MARCO: «MON COMBAT» «Mourir du SIDA à 19 ans, c’est pas cool!»

Roger-Luc Chayer

Malheureusement, je vais commencer par la fin de ce récit, qui est aussi le début de l’après Marco car ce charmant garçon est décédé du SIDA en juillet dernier, suite à un combat plutôt court contre le virus. Marco a souhaité écrire le récit de son combat pour que ses écrits lui survivent. Il m’avait demandé de publier autant que possible son aventure contre la mort, il voulait que ça serve à d’autres jeunes. Voici donc, de façon crue et sans censure, le récit de la fin de vie de Marco, à sa demande…

Depuis une semaine, je suis couché dans un lit d’hôpital sans pouvoir me lever, je ne sais pas si c’est l’effet des médicaments ou la maladie qui me cloue comme ça mais la faiblesse est trop présente pour que je puisse me lever. J’ai pas vraiment mangé depuis deux semaines et je vois bien que je suis en train de descendre. Hier je pesais 87 livres pour 5’8’’, et je sens que je me dirige vers quelque chose qui me fait peur, parce que j’ai bien plus peur que mal et pour ça, les médicaments n’y font pas grand chose.

Le médecin est passé ce matin avec son équipe de curieux, des étudiants en médecine qui peuvent pas faire grand chose pour moi même avec toute leur bonne volonté. J’ai l’impression qu’ils cherchent, qu’ils réfléchissent en groupe pour essayer de m’aider mais les médicaments qu’on me donne ne font presque pas effet, comme si ma version du virus du VIH était blindée contre les médicaments censés le contrôler.

Chaque jour, les résultats de mes prises de sang sont mauvais. Septicémie, problèmes rénaux graves, infection au plafond. Chaque respiration me fait mal, j’entend des bulles dans mes poumons quand je respire, on dirait que je n’ai plus de place pour respirer, que mes poumons sont pleins de jus.

Mon pouls est tellement rapide, du matin au soir, que j’ai l’impression de courir un marathon, couché sans bouger.
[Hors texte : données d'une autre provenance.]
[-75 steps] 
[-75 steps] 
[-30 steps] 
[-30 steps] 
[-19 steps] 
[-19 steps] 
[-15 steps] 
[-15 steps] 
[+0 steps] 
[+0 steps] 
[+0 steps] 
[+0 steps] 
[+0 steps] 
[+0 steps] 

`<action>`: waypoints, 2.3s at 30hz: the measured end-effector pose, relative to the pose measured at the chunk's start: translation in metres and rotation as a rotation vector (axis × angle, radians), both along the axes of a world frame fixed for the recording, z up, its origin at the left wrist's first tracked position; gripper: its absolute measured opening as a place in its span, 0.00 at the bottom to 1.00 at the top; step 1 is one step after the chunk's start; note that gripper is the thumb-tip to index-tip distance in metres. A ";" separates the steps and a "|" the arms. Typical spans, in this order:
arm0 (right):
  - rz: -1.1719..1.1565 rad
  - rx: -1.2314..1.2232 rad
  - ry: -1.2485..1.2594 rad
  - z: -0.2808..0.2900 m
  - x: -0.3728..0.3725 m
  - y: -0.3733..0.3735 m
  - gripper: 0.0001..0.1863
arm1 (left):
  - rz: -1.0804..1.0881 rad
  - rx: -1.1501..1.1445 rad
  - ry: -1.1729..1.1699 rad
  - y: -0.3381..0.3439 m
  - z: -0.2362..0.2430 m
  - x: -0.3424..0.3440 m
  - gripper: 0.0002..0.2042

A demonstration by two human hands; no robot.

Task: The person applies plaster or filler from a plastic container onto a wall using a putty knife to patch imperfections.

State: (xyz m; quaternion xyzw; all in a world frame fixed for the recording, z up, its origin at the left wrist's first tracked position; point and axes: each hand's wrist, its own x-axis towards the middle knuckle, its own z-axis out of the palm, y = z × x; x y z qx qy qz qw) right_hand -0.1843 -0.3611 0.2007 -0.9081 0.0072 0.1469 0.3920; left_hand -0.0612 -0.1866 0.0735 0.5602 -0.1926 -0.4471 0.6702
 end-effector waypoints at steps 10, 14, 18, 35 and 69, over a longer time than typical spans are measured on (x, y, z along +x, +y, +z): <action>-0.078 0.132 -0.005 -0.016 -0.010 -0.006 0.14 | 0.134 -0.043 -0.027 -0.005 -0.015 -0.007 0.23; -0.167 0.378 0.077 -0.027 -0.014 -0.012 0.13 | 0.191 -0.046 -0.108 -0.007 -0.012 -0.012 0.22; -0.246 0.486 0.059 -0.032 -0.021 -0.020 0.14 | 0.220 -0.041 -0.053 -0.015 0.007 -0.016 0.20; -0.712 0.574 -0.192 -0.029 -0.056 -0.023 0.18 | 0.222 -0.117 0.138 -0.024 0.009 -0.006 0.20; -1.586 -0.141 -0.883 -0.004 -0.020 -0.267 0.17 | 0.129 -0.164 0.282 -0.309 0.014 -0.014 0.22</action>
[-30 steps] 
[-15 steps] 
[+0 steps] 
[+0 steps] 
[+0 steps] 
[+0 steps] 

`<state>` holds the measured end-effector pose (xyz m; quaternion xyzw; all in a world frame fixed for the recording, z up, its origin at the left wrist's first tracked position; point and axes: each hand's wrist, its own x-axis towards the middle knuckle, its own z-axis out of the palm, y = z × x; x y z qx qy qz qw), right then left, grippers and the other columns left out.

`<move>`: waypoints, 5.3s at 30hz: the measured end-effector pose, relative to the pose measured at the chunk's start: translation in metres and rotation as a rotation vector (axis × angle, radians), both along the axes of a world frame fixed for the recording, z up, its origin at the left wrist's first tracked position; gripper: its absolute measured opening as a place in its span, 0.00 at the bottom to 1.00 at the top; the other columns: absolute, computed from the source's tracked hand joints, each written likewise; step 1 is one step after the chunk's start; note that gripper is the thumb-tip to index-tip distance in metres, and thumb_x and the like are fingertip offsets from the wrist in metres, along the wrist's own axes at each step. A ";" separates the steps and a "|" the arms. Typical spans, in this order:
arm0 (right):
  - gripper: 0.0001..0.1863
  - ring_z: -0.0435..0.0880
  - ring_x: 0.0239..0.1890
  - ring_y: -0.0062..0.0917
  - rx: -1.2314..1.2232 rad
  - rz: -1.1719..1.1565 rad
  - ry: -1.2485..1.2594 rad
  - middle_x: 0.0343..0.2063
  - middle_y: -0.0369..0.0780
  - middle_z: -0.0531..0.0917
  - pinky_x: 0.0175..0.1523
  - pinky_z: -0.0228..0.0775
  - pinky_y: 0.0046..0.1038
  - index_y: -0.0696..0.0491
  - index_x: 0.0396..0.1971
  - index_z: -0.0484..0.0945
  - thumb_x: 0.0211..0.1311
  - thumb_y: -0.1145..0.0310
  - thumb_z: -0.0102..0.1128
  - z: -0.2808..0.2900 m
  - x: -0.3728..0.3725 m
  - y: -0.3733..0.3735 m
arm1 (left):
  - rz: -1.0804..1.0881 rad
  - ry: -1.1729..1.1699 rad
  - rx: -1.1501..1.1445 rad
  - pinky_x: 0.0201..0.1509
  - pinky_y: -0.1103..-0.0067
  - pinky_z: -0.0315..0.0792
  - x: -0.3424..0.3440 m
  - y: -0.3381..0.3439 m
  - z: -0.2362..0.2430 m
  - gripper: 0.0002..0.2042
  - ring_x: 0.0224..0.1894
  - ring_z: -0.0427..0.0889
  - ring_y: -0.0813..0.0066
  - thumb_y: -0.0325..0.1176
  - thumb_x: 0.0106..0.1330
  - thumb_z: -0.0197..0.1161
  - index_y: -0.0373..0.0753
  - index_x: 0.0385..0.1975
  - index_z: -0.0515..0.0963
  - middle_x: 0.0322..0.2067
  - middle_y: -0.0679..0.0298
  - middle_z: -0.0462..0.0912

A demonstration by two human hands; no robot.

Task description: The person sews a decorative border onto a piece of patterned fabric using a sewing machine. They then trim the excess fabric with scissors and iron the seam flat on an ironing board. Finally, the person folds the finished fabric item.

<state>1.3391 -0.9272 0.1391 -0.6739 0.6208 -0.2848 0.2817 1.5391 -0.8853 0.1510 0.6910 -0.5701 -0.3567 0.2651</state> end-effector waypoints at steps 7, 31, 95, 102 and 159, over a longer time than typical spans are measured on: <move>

C’est épuisant un marathon quand tu bouges même pas.

Et je vois dans les yeux de mon médecin et dans celui des infirmières que c’est un peu la fin, on ne me regarde même plus dans les yeux quand on me parle, comme si j’étais déjà parti, comme si je n’étais plus un être humain qui a des sentiments.

Je passe mes journées seul, personne de ma famille ne se déplace, ils sont pas loin, à Laval, mais ça doit leur faire tellement mal de me voir comme ça. Je regarde dehors et je dors toute la journée sauf quand on me lave ou que j’écris ces lignes. Je pense souvent aussi à celui qui m’a donné cette maladie. Une rencontre d’un soir quand j’avais 17 ans, lui il en avait 22, il m’avait pas prévenu qu’il était séropositif, il voulait pas se traiter qu’il m’a dit après que j’ai été diagnostiqué parce qu’il croyait pas à ça lui les médicaments. C’est pas cool d’attraper le VIH à 17 ans mais là, c’est vraiment pas cool de savoir que je vais mourir. J’ai 19 ans, me semble que j’aurais pu faire plein de choses. Je lui en veux à mort de m’avoir fait ça mais c’est aussi de ma faute, les capotes et moi, c’était une relation impossible. Là je paie pour et c’est pas comme ça que j’aurais voulu mourir. J’ai vraiment peur…

NDLR: Marco est décédé en Juillet après plus d’une semaine dans le coma suite à un arrêt cardio-respiratoire causé par une pneumonie incontrôlable due au VIH. Il  aurait voulu la publication des 80 pages de son livret mais l’espace nous manquant, les derniers moments ont été sélectionnés, ses dernières réflexions. La résistance du VIH à la trithérapie est un problème réel que le public aurait intérêt à connaître. Mourir à 19 ans du SIDA n’est absolument pas cool. Protégez-vous!